Problem description:
Collect all lines from the records below that include the word "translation".

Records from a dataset
= Beginning of Section =

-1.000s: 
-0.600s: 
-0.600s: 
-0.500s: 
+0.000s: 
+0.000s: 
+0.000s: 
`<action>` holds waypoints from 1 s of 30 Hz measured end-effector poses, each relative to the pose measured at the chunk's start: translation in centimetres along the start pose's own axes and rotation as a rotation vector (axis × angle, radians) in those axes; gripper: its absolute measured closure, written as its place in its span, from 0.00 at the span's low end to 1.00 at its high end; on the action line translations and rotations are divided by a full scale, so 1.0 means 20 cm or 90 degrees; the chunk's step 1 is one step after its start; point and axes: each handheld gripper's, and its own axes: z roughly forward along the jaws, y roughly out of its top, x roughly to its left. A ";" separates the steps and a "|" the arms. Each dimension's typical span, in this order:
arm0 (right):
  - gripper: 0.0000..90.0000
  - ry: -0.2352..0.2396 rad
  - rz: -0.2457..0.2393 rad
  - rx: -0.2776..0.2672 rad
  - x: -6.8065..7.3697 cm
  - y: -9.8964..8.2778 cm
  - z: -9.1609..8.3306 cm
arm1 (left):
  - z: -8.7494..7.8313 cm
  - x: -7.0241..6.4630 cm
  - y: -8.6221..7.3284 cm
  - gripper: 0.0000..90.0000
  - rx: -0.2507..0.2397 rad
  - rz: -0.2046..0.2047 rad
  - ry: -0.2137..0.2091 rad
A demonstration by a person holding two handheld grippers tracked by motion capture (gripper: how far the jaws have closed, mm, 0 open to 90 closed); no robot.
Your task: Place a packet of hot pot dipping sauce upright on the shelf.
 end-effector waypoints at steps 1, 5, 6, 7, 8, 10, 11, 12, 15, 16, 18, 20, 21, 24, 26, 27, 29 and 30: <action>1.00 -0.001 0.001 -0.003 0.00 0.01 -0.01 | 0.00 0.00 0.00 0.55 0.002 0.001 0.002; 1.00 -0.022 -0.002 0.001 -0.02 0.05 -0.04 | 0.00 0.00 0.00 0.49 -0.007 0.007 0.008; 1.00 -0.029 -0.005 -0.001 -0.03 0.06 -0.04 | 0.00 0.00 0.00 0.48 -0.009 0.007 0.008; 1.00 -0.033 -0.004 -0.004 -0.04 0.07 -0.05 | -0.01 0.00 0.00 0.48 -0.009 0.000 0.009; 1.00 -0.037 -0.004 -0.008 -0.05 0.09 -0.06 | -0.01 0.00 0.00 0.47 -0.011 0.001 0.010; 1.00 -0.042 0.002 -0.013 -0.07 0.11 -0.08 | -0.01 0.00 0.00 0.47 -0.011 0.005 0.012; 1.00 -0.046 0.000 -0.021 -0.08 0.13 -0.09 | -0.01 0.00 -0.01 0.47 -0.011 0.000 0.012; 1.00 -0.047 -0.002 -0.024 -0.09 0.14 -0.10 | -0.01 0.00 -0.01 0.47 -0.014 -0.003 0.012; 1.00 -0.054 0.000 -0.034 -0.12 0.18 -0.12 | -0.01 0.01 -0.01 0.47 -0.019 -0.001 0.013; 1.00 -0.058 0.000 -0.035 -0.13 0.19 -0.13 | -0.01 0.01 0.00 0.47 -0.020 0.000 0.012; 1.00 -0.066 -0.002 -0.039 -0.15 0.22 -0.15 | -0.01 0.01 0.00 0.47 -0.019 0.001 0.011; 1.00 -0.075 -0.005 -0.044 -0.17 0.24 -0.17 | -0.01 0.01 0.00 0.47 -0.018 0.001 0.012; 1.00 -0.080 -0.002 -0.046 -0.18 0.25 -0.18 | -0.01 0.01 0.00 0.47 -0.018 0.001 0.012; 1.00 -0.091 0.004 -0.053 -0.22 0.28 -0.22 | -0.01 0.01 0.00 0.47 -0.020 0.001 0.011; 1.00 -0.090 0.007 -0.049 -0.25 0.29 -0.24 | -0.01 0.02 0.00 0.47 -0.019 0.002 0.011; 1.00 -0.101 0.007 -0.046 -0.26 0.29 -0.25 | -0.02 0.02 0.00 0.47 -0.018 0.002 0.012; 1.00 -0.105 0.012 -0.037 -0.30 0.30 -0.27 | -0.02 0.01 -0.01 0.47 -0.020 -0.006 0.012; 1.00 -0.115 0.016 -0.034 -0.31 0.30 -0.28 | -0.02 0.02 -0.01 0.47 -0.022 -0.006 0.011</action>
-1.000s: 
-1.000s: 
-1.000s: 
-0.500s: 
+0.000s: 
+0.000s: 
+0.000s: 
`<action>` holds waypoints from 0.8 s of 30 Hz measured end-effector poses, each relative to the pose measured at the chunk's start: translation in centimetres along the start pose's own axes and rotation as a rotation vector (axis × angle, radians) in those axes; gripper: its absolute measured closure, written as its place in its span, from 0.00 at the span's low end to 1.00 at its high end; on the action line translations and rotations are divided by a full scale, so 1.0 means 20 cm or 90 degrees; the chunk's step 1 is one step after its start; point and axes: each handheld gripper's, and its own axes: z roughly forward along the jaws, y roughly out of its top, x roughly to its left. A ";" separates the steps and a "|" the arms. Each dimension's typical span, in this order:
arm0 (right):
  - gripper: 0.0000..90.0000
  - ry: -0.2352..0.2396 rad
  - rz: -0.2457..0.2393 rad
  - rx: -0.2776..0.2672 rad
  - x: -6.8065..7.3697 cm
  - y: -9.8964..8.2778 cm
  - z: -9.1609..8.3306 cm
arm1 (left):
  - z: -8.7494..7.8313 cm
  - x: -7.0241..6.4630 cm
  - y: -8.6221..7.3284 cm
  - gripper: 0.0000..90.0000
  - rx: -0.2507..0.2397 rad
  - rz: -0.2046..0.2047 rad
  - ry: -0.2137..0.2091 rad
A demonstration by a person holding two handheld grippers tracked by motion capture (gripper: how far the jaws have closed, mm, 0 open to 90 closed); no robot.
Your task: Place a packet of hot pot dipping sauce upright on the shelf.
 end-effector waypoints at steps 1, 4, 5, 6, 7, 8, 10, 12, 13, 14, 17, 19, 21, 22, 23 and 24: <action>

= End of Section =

Solution for this problem:
`<action>` holds waypoints from 1 s of 30 Hz measured end-effector poses, each relative to the pose measured at the chunk's start: translation in centimetres along the start pose's own axes and rotation as a rotation vector (axis × angle, radians) in those axes; gripper: its absolute measured closure, written as its place in its span, from 0.00 at the span's low end to 1.00 at its high end; on the action line translations and rotations are divided by a full scale, so 1.0 means 20 cm or 90 degrees; the chunk's step 1 is one step after its start; point and axes: each handheld gripper's, and its own axes: z roughly forward along the jaws, y roughly out of its top, x roughly to its left. A ";" separates the steps and a "|" the arms. Each dimension's typical span, in this order:
`<action>` holds waypoints from 0.8 s of 30 Hz measured end-effector poses, each relative to the pose measured at the chunk's start: translation in centimetres along the start pose's own axes and rotation as a rotation vector (axis × angle, radians) in those axes; gripper: its absolute measured closure, written as its place in its span, from 0.00 at the span's low end to 1.00 at its high end; on the action line translations and rotations are divided by a full scale, so 1.0 means 20 cm or 90 degrees; the chunk's step 1 is one step after its start; point and axes: each handheld gripper's, and its own axes: z roughly forward along the jaws, y roughly out of its top, x roughly to its left. A ";" separates the steps and a "|" the arms. Each dimension's typical span, in this order:

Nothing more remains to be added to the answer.